Re: Broken links in the spec

Thanks Gregg!

> I ran the spec through the W3C Link Checker [1], and it passes 
> cleanly. Indeed, this is a requirement before a spec can be published. 
> In particular, dereferencing the #dfn-type-mapping fragment takes me 
> to the part of the document with the following text:

The link was close enough to where I clicked it that my browser didn't 
react, and I missed the fancy semantic <dfn id="…"> tag when I looked 
through the source for the target of the link. My bad.

I'm not sure why I allowed the boolean reverse property to confuse me. I 
guess since it was something derived from the presence of the @reverse 
keyword rather than directly found in the local context I thought maybe 
it was going somewhere else.

> A Term Definition is a structure used to hold information about a term 
> found within a @context. They typically contain IRI, Type and 
> Language, and Container mapping information, and indicate if this is a 
> reverse term. Term Definitions are an abstract concept not included 
> directly within a context, but derived from it as part of processing. 
> This information becomes important during both compaction and 
> expansion.

At its core my key confusion was about the abstract/concrete nature of 
the active context. Since I'm working through the implementation bottoms 
up (IRI expansion, Value Expansion, Context Processing, Term Definition 
before Expansion for example) I'd made the erroneous assumption that the 
active context would be a literal part of the expanded output and so I 
didn't see the role of reverse true/false.

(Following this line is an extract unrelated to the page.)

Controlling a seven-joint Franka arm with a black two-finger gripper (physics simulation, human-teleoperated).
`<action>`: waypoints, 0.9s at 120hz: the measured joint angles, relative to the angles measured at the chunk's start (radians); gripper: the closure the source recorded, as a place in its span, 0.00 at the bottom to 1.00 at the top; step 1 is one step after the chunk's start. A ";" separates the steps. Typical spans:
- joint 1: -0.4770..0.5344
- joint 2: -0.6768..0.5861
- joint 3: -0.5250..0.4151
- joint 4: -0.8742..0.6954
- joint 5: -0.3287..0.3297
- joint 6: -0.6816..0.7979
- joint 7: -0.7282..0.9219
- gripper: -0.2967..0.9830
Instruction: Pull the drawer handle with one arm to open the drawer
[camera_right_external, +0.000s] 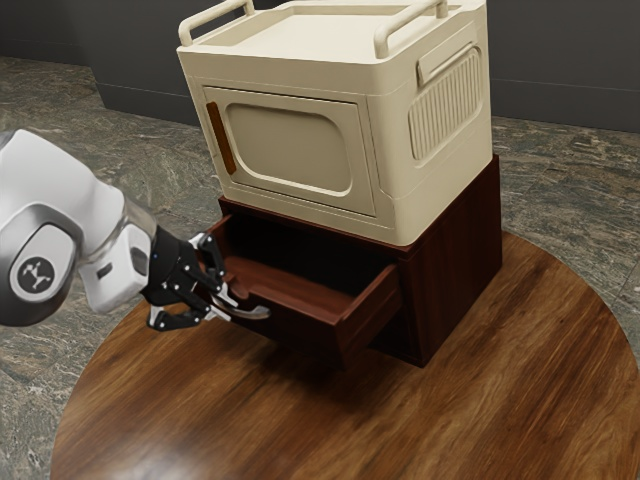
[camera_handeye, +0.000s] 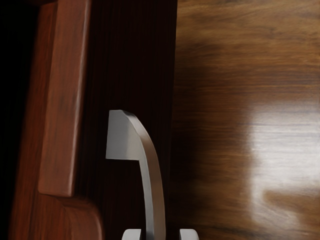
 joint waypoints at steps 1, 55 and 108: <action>0.000 -0.001 0.000 -0.001 0.000 0.000 0.000 0.77; 0.006 -0.033 0.002 -0.025 0.003 -0.013 0.001 0.77; 0.016 -0.073 0.002 -0.043 0.016 -0.032 0.001 0.77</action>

After carefully re-reading the linked active context/term definitions 
explanation again, I'm back on track.

Cheers,
Sean

>
> [[[
> The active context contains the active term definitions which specify 
> how properties and values have to be interpreted as well as the 
> current base IRI, the vocabulary mapping and the default language. 
> Each term definition consists of an IRI mapping, a boolean flag 
> reverse property, an optional type mapping or language mapping, and an 
> optional  container mapping. A term definition can not only be used to 
> map a term to an IRI, but also to map a term to a keyword, in which 
> case it is referred to as a keyword alias.